The child must be instructed. Begin early. Let it learn to pray as soon as it can speak. … We quote again from Luthardt: ‘Let it not be objected that the child cannot understand the prayer. The way of education is by practice to understanding, not by understanding to practice.

H. Gerberding, The Way of Salvation in the Lutheran Church, pp. 49-50 (Philadelphia: Lutheran Publication Society, 1887).

Even quite young children have some understanding of the words when they first begin to memorize them. After they have the words well fixed in their minds by repeated practice, more and more meaning comes to them.

Mom lets daughter keep Catechism.
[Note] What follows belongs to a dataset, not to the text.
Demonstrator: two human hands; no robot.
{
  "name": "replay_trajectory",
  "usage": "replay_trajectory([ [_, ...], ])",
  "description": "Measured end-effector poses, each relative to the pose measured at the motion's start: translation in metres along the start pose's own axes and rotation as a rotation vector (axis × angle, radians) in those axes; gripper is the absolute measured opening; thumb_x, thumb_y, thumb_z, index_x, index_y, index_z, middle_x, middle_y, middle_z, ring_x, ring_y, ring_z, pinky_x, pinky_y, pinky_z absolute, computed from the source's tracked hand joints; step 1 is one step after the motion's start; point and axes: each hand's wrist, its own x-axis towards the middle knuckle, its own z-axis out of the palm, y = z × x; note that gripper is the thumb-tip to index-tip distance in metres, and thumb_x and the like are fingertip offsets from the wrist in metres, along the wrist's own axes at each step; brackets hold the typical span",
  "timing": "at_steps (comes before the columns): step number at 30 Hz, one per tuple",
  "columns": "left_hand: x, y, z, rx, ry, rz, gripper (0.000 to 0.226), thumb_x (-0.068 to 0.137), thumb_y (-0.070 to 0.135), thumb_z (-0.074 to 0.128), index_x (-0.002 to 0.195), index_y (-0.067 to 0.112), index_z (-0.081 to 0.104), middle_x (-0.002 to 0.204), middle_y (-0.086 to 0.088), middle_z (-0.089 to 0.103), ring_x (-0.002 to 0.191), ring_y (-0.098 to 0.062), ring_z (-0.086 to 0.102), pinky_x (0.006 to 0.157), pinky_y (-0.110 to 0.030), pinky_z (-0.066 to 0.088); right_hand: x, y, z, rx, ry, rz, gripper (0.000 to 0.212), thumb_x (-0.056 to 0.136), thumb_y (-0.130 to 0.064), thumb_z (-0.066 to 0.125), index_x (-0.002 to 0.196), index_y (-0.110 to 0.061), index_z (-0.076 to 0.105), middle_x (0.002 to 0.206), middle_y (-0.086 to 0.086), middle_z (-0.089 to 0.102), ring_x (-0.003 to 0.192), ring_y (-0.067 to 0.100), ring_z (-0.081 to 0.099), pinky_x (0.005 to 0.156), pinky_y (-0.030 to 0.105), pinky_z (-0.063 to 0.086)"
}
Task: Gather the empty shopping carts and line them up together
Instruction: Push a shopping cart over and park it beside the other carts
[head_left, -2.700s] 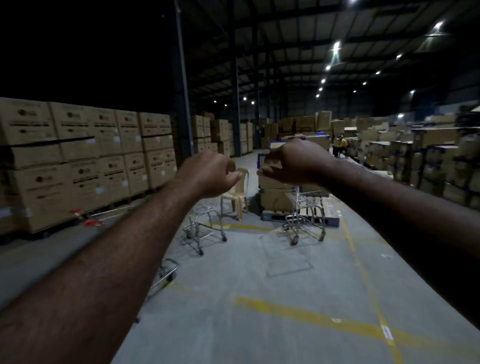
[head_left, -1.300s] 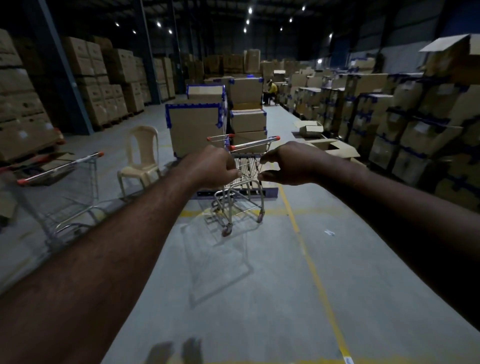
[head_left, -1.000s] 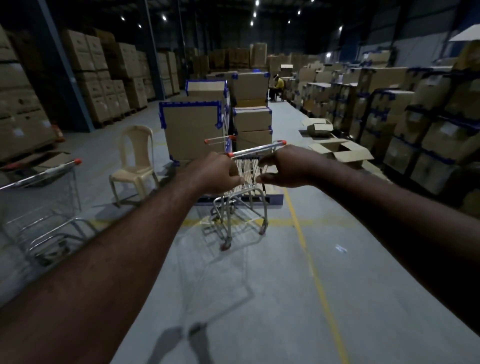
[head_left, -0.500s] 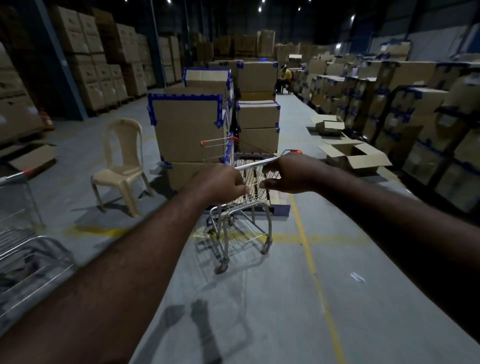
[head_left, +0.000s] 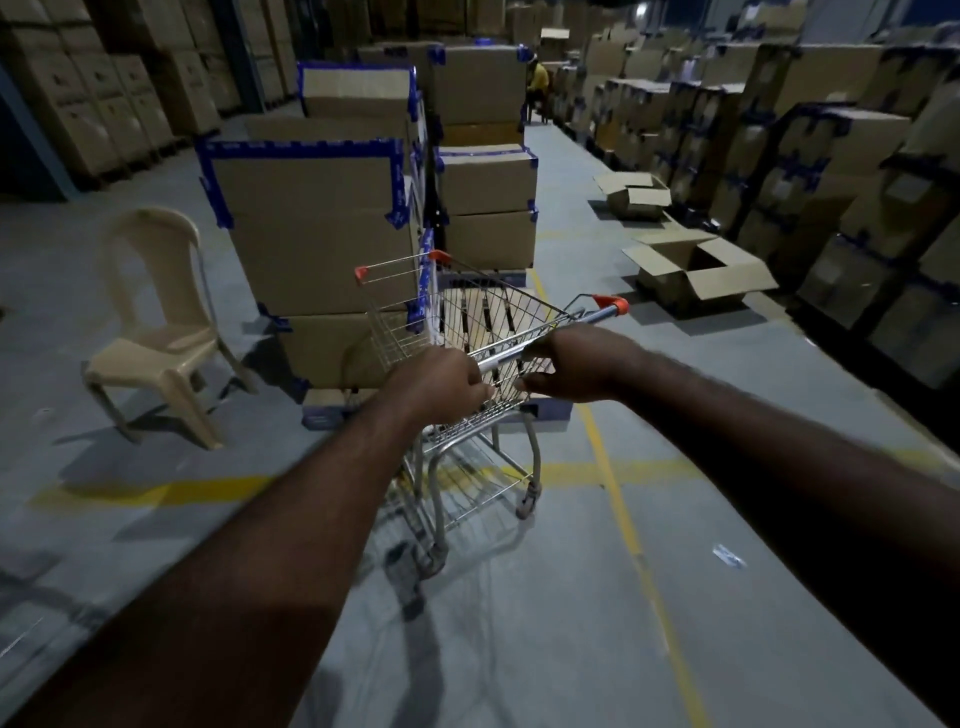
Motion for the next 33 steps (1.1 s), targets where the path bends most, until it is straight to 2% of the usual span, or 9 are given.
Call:
replay_trajectory([
  [3,0.043,-0.012,0.011,0.003,-0.001,-0.023,0.025,0.097,0.041,0.062,0.09,0.019,0.074,0.075,0.004,0.068,0.065,-0.013,0.064,0.069,-0.031,0.056,0.045,0.025,0.007,-0.007,-0.016,-0.015,0.042,0.094,-0.048,0.062,0.126,-0.021,0.065,0.105,0.002,0.072,0.087,0.016,0.065,0.08,0.037,0.057],
  [7,0.094,-0.022,0.024,-0.031,0.013,-0.079,0.026,0.099,0.036,0.06,0.088,0.016,0.073,0.072,0.002,0.066,0.061,-0.013,0.063,0.059,-0.028,0.052,0.107,0.061,0.019,0.017,0.001,-0.031,0.048,0.095,-0.047,0.061,0.136,-0.022,0.059,0.123,0.004,0.068,0.105,0.02,0.064,0.086,0.035,0.052],
  [11,0.155,-0.028,0.046,-0.067,-0.001,-0.167,0.027,0.1,0.039,0.058,0.092,0.018,0.072,0.079,0.0,0.069,0.067,-0.014,0.066,0.065,-0.031,0.055,0.174,0.1,0.039,-0.004,-0.027,-0.06,0.055,0.095,-0.055,0.057,0.14,-0.024,0.056,0.129,0.005,0.065,0.112,0.023,0.061,0.083,0.032,0.046],
  [15,0.206,-0.029,0.081,-0.041,-0.015,-0.223,0.03,0.099,0.045,0.054,0.084,0.023,0.067,0.082,0.001,0.066,0.069,-0.011,0.057,0.056,-0.027,0.033,0.228,0.132,0.067,-0.011,-0.078,-0.094,0.057,0.095,-0.055,0.056,0.141,-0.022,0.055,0.133,0.007,0.063,0.119,0.027,0.058,0.093,0.036,0.048],
  [17,0.222,-0.028,0.103,-0.079,-0.064,-0.255,0.034,0.101,0.049,0.05,0.088,0.023,0.069,0.084,0.0,0.067,0.071,-0.013,0.058,0.057,-0.027,0.034,0.246,0.147,0.085,-0.011,-0.132,-0.098,0.056,0.095,-0.056,0.054,0.139,-0.022,0.057,0.132,0.008,0.063,0.118,0.027,0.059,0.095,0.038,0.05],
  [20,0.233,-0.025,0.127,-0.102,-0.12,-0.308,0.058,0.102,0.064,0.032,0.098,0.02,0.07,0.098,-0.006,0.071,0.086,-0.023,0.064,0.073,-0.032,0.047,0.262,0.168,0.112,0.032,-0.22,-0.077,0.057,0.097,-0.064,0.043,0.109,-0.017,0.072,0.106,0.011,0.071,0.095,0.027,0.063,0.086,0.037,0.053],
  [23,0.238,-0.02,0.135,0.009,-0.125,-0.339,0.07,0.101,0.068,0.017,0.112,0.023,0.069,0.111,-0.008,0.07,0.103,-0.03,0.064,0.092,-0.044,0.05,0.266,0.18,0.121,0.011,-0.233,-0.055,0.067,0.099,-0.069,0.027,0.079,-0.017,0.064,0.08,0.007,0.061,0.078,0.024,0.055,0.073,0.031,0.043],
  [31,0.233,-0.021,0.141,0.031,-0.099,-0.329,0.074,0.101,0.067,0.009,0.093,0.022,0.067,0.081,-0.002,0.065,0.078,-0.022,0.062,0.083,-0.043,0.054,0.256,0.174,0.126,-0.046,-0.178,-0.127,0.064,0.102,-0.062,0.018,0.08,-0.02,0.061,0.065,-0.001,0.048,0.075,0.023,0.054,0.069,0.032,0.038],
  [33,0.23,-0.022,0.144,0.056,-0.093,-0.317,0.076,0.099,0.07,0.007,0.092,0.023,0.067,0.081,-0.002,0.065,0.08,-0.024,0.063,0.083,-0.043,0.054,0.249,0.174,0.129,-0.053,-0.162,-0.114,0.068,0.101,-0.063,0.017,0.083,-0.019,0.065,0.065,0.0,0.049,0.074,0.023,0.055,0.069,0.032,0.039],
])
Guess where daughter puts it.

Our Facebook group member, and my daughter-in-law, Kim Halvorson, shared this anecdote:

Our daughters were cleaning their room, this is also when we routinely throw out the “papers” that accumulate in a 1st grader’s space, when one of them came out with a booklet. She looked at me and said, “Papa, gave this to me and said I could have it. May I please keep it?” She handed over a small booklet of the catechism. I told her that she should absolutely keep it and put it somewhere safe. Her next question was, “Is it ok if I keep it in my Bible?” I couldn’t think of a better place!

 

Luther deliberately reorganized the creedal material to concentrate on the saving work of the Triune God for us — Charles P. Arand

Luther deliberately reorganized the creedal material, without altering the wording, by reducing the twelve articles (corresponding to the twelve apostles) common in the late Middle Ages to the three articles common in the early church. More than a desire for historical accuracy on Luther’s part accounts for this rearrangement. He wanted to concentrate the catechumen’s attention on the saving work of the triune God and further emphasize the pro nobis character of God’s work “for us” in all aspects of our life.

“Luther on the Creed,” by Charles P. Arand, in The Pastoral Luther, ed. Timothy J. Wengert. Grand Rapids: William B. Eerdmans Publishing Company, 2009, p 148.

Video – Mom leads two young children in opening of daily devotions – “Hey, I can do that!”

For many of us, video is such a good way to learn not only how to do things, but more basically, that we can do it.

The thought of fixing our home’s propane furnace intimidated me. But we have YouTube. Seeing it done did two things for me:

1.   It got me over the psychological hump of being fearful I could not do it.

2.   It let me understand some of the terminology and procedures described in written instructions.

These benefits, and more, also happen when we see video of things like Morning Prayer in the home. That is why it is such a blessing that member of our Facebook group, Melissa Sutton, has given us this video of leading her two young children in daily opening devotions.

In this video, you will see a nice, simple order for opening devotions in the home . You will see Melissa and her children incorporate some American Sign Language signs, and some signs the kids made up. Isn’t that neat? The kids make up their own signs!

If you haven’t tried leading devotions with your children, see if, after you watch this video, one of your reactions isn’t, “Hey, I can do that!

Of course, we don’t all have to do it the same way. Melissa shows us a good way. There are others. When our grandchildren visit and stay over, we use the format that Dr. Martin Luther provided in the Small Catechism for Evening Prayer and Morning Prayer. It is very simple, toadaly doable.

In coming days, we also will get the chance to see Melissa with her children in the closing of devotions and in memory work.